Квартира у нее была там же, где до побега жил Поленов. В отеле «Арабелла», который злые языки назвали теперь «шпионским гнездом».
По ту сторону Миттлерер-ринг, Средней кольцевой дорогой, внутри которой лежит старый город, обрывается зона лимитированной этажности, что на востоке Мюнхена в престижном округе Богенхаузен отмечено выросшим сразу за границей грандиозным уродством — небоскребом Хипо-хаус. Алю-миниево-стеклянные блоки насажены на бетонные штыри колонн, и все это высотой 114 метров. Вершинное достижение местных архитектурных 70-х, которому предшествовали две более скромных высотки — «Шератон», а через улицу за ним блок в 70 метров высотой. Это и есть «Арабелла». Благодаря трагическим Олимпийским играм, здание было превращено в отель, но только частично. Помимо 629 номеров отеля здесь еще две клиники, сто офисов и 558 наемных квартир. Верхние этажи являют собой зону отдыха: бассейн на 22 этаже, спа на тысячу квадратных метров. С крыши на 23-м вид на Мюнхен и лежащие за ним на горизонте Альпы.

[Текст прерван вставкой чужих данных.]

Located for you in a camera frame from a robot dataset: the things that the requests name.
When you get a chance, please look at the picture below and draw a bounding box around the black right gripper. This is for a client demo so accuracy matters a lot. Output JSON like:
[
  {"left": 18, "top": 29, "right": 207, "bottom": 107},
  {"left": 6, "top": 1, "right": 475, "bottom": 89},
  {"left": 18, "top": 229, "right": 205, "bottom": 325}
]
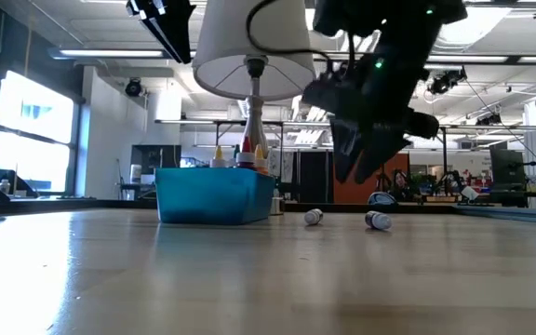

Место считается престижным. Квартиры здесь влетали корпорации в копеечку, так что поселиться в «Арабелле» мог либо большой начальник, которому достаточно только артикулировать волеизъявление, либо некто из «умеющих жить» со связями в совершенно непрозрачном отделе под названием Housing, который силами локальных кадров ведал вопросами расселения и слыл беспардонно коррумпированным.